Максин было больно глотать. У нее в горле пересохло. Она впивалась ногтями в ладони, чтобы не впасть в истерику под давлением мыслей о неминуемой остановке. Заглохнуть в обычной ситуации – вещь нормальная, она даже слыхала про одну молодую женщину, у которой поломка машины изменила всю жизнь. Но их-то ситуация была совсем не обычная. Для них заглохнуть означало остановить их побег, прекратить двигаться дальше, распрощаться с ее планом.
Она толком не знала, от чего так горько у нее на душе – то ли потому, что ее намерения канули в воду, то ли из-за расставания с Алексом.

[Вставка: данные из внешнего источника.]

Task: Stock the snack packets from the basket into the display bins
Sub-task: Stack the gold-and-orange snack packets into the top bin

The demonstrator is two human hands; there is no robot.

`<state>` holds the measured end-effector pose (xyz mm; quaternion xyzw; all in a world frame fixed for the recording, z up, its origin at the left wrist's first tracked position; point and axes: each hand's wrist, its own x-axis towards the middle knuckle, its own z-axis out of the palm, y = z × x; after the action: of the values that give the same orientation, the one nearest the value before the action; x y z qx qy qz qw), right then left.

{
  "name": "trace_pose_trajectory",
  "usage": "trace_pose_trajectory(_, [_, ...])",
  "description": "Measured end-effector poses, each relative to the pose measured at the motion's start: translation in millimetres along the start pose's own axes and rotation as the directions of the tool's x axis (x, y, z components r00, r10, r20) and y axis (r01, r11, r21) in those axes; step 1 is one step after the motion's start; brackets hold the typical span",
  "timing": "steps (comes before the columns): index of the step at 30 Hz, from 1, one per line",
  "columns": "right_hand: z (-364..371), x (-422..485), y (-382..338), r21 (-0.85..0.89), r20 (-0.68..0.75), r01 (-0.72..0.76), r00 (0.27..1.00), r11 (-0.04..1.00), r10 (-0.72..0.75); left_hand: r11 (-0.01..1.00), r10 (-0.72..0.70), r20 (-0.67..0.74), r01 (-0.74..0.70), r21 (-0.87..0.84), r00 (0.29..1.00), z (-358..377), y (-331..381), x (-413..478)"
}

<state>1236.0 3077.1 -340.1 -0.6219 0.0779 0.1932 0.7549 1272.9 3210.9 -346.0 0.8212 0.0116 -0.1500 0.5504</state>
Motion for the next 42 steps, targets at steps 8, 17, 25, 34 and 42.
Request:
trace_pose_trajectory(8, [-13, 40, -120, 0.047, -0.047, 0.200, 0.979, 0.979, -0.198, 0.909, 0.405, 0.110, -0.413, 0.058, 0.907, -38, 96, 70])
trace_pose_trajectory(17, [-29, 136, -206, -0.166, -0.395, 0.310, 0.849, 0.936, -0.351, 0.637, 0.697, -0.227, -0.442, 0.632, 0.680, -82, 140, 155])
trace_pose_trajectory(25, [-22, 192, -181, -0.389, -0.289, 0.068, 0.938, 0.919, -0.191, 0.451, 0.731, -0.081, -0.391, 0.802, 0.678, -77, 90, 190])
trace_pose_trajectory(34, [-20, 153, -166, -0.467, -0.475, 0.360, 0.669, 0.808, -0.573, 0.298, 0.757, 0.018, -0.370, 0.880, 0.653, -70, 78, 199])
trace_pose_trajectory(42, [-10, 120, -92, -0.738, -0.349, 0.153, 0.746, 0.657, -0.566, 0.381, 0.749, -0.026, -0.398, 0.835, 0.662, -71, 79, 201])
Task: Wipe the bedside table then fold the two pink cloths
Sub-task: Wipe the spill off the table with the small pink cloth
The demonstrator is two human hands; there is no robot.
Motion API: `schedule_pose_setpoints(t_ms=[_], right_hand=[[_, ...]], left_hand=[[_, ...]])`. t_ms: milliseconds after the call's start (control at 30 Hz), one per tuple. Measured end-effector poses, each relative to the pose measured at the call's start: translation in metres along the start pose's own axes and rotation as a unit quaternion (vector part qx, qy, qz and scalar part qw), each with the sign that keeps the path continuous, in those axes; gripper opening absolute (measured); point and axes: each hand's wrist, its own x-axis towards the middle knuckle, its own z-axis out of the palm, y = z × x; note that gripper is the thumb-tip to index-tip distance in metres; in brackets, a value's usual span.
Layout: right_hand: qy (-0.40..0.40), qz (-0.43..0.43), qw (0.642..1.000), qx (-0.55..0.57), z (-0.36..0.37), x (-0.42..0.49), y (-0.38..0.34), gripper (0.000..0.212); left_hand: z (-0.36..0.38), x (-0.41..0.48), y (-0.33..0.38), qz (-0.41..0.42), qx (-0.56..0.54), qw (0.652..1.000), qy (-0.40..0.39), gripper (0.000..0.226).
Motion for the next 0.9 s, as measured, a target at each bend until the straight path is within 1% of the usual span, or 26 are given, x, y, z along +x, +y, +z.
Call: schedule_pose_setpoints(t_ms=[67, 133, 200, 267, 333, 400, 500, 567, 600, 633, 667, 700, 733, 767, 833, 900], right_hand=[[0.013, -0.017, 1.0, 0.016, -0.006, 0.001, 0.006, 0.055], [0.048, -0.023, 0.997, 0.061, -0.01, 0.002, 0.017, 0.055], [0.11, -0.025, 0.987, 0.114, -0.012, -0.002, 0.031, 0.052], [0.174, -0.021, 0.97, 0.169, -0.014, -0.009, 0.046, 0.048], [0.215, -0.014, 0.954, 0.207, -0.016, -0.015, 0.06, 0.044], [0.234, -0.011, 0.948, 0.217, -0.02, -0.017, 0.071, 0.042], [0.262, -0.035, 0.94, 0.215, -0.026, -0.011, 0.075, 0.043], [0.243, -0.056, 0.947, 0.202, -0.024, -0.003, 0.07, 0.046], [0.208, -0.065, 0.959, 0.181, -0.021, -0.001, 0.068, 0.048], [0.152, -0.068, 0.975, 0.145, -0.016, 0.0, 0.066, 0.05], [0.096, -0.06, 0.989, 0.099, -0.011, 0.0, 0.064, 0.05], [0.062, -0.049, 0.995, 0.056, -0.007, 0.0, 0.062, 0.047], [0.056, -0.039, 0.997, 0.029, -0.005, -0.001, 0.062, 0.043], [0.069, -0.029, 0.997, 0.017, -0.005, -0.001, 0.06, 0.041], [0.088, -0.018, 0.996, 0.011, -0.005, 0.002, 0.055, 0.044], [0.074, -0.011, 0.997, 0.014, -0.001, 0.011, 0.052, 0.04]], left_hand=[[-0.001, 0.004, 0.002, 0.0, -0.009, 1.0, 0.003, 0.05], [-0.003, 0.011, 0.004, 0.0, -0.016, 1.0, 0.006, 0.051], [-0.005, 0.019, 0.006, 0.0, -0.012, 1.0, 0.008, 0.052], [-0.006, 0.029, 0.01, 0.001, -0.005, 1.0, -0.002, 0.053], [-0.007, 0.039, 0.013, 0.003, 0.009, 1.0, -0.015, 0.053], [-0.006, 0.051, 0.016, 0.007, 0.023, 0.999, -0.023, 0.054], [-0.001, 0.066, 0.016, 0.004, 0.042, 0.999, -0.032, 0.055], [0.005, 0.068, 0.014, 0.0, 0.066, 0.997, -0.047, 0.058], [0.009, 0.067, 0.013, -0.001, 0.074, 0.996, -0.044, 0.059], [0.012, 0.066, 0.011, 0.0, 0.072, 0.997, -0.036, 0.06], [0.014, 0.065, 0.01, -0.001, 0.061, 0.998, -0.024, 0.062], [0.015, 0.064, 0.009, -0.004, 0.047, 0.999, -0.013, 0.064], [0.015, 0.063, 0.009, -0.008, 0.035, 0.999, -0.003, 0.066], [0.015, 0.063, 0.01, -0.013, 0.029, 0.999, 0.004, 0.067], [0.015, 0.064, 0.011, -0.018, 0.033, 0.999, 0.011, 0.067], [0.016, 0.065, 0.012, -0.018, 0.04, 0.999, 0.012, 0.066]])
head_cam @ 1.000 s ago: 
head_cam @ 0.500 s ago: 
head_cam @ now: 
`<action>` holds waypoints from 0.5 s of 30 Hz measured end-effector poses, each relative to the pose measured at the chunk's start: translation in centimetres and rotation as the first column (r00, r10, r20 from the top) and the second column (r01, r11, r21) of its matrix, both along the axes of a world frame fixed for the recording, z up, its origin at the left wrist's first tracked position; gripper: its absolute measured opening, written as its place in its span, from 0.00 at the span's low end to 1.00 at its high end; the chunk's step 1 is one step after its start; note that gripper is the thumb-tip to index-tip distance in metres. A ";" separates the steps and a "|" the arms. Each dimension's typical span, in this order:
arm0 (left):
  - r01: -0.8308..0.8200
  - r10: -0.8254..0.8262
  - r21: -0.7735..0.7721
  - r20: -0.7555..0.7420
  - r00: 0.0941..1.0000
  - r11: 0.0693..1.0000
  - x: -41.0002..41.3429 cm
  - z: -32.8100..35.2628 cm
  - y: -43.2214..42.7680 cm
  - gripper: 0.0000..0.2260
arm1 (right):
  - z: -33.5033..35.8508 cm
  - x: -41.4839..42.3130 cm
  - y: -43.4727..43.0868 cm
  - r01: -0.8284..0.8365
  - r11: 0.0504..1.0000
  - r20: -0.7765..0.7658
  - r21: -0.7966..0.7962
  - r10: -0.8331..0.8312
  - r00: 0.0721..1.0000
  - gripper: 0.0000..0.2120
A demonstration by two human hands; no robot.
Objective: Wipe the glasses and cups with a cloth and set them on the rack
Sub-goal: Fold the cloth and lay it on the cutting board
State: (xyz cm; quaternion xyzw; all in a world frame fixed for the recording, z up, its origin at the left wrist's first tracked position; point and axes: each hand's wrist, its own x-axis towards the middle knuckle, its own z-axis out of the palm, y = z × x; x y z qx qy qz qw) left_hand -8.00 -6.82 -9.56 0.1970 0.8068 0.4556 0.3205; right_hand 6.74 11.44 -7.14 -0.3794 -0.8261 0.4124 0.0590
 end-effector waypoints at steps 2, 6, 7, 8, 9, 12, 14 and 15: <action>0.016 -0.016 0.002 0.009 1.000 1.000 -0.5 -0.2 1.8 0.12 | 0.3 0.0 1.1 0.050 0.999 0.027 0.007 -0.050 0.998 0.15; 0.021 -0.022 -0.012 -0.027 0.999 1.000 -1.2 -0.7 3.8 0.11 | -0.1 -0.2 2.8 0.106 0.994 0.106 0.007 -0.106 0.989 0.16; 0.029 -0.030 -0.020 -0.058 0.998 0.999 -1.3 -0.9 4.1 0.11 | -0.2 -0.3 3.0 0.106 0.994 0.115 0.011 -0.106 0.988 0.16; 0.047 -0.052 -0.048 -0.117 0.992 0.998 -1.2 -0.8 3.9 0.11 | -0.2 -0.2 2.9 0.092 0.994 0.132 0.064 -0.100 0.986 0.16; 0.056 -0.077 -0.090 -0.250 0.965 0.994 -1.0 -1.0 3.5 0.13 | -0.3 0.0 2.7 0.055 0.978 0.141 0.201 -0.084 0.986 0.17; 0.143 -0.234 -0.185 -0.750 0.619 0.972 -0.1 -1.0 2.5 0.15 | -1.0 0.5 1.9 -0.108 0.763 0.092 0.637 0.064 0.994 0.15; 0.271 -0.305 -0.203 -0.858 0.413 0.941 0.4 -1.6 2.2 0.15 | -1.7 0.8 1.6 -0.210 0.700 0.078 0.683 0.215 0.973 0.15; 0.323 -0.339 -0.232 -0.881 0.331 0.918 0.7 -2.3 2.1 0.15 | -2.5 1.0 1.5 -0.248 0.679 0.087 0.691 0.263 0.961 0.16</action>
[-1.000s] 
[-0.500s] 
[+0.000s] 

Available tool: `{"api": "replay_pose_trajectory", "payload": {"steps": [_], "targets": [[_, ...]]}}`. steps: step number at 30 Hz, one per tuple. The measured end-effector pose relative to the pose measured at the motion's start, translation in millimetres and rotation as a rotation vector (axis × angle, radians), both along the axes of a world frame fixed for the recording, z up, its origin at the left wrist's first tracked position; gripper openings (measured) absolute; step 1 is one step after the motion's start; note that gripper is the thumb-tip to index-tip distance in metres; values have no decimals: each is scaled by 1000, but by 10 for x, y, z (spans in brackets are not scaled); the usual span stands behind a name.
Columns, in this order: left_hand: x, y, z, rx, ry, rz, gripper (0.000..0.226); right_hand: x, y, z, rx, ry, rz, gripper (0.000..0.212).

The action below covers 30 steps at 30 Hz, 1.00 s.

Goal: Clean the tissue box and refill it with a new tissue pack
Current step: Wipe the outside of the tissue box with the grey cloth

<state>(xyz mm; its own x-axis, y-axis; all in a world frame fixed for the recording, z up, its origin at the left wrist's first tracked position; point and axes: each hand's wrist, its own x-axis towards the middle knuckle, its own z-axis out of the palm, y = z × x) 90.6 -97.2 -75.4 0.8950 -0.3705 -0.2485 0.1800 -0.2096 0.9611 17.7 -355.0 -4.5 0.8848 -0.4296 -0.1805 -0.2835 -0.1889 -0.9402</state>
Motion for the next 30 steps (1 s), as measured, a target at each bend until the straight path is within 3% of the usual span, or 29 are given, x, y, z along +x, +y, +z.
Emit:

Она успела привязаться к мальчику. Сильно привязаться. Он был последним на ее пути. Ее последним другом, последним человеком, который сохранит воспоминание о ней.
– Знаешь, Алекс, я тебя очень люблю.
Изумленный, он оторвал взгляд от дороги. Это признание его смутило. Он не знал, что ответить. Он хотел бы признаться, что она стала так много значить для него, что она сделала для него так много хорошего и что ему будет ужасно не хватать ее. Он хотел бы крикнуть, чтобы она не делала этого. Хотел бы заплакать оттого, что она неизлечима больна. Крепко обнять ее. Взять ее морщинистые ручки в свои.
– М-м-м… Я тоже вас очень люблю, Максин.
Это было все, что он смог произнести. Он злился на себя, что не умеет выразить свои чувства. Он вырос в семье, которая не поощряла эмоции. Внешнее благополучие демонстрирует лишь показные чувства, и витрины с ненастоящими переживаниями закрываются после ухода посетителей.
Все это он желал бы сказать Максин. Мозг его кипел, щеки горели. Он боролся с самим собой, с тем, кем он был, и тем, кем хотел стать. Да, он скажет ей это, раскроет перед ней свои чувства, как пакет с подарком. Она сумеет их оценить.
Алекс закрыл глаза, чтобы приготовиться, но потом снова открыл, вспомнив, что он за рулем.